Wednesday, January 13, 2016

Recovering the fading histories of America's postwar suburban churches.

American architect Edward A. Sovik designed the Riverside Bible Chapel
in Story City, Iowa (1949). In her new book, author Gretchen Buggeln
shows how architects and suburban congregations joined forces to work
out a vision of how modernist churches might reinvigorate Protestant
community.
Photos by Gretchen Buggeln.



BY GRETCHEN BUGGELN

Mention “postwar suburban church” and you are likely to conjure images of parking lots filled with late-model cars, flocks of children dressed for Sunday school, and a full schedule of weekly social activities and obligations. There is truth to this image. There is also some truth to the claim, often cynically delivered, that these were “country clubs” more than communities of faith, homes for consumers-in-training, refugees from the gritty problems of the city. But that is a stereotype. What do we actually know about the “seven-day-a-week” suburban church?

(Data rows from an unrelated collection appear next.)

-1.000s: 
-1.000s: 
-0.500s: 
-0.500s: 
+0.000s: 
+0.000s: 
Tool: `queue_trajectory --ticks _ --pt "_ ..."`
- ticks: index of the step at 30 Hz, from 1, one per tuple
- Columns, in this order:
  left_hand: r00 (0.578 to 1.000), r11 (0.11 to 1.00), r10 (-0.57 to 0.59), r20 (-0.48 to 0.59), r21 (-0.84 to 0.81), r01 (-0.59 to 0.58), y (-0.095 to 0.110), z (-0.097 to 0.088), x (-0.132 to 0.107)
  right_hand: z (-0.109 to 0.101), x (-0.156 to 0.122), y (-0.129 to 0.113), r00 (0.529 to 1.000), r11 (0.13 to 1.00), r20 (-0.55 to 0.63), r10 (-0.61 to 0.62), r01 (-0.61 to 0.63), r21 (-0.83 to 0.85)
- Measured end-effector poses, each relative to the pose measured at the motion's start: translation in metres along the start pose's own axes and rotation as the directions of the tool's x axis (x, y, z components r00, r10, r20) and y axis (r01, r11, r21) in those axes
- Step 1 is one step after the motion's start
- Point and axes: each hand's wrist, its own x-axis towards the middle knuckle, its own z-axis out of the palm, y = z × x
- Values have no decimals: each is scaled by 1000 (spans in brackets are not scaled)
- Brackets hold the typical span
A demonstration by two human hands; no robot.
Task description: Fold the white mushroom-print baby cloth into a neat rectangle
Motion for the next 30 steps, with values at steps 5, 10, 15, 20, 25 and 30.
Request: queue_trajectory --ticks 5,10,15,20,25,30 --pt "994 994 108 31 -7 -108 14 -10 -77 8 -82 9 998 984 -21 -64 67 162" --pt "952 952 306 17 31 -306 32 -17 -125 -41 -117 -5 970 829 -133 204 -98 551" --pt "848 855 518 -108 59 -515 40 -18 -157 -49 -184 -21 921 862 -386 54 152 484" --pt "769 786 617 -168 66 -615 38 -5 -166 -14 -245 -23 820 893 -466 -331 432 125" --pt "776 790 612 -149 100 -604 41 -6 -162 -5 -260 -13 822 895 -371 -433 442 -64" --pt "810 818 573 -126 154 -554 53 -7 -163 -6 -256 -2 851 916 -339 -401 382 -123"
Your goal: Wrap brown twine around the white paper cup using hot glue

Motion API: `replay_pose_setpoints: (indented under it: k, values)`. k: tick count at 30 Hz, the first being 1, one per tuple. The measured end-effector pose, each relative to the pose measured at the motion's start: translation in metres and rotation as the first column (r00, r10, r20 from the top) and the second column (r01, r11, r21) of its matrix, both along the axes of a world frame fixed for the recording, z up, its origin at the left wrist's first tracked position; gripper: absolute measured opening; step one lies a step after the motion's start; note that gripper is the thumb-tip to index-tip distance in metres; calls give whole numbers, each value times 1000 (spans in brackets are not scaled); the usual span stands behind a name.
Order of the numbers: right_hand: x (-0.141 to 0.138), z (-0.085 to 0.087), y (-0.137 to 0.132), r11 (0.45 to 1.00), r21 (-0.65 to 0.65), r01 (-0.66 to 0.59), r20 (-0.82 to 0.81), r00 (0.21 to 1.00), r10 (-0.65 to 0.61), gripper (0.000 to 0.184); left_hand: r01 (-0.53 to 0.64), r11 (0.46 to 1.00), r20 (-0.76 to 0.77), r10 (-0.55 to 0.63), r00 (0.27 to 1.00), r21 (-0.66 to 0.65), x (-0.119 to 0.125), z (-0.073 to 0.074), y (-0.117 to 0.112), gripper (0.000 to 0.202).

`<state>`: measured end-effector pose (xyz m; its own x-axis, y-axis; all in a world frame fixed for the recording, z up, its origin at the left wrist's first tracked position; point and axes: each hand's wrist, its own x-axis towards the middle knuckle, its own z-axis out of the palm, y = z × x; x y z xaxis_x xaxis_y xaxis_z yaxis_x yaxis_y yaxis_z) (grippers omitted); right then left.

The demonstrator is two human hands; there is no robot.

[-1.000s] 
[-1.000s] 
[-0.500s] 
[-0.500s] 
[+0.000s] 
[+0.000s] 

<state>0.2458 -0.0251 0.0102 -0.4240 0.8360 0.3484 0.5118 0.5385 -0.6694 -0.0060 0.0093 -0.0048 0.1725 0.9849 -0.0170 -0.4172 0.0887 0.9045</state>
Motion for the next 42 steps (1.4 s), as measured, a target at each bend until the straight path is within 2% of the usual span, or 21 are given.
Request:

As a student of ordinary architecture and American religion, postwar suburban churches—especially innovative modern ones, with their quirky shapes and domestic character—aroused my curiosity. For nearly a decade, I journeyed around the Midwest to look at buildings, trying to understand the postwar culture they signify. Along the way I met people who built them, worshipped in their sanctuaries, took their children to Sunday school, and served the community through congregational programs. Through these conversations, I learned how these churches gave individuals and families a spiritual center in a time of rapid and exciting—if sometimes bewildering—change. The rise of the postwar suburban church was an extraordinary episode in the history of American religion, one embodied in these buildings and held in the memory of our oldest generation of Americans.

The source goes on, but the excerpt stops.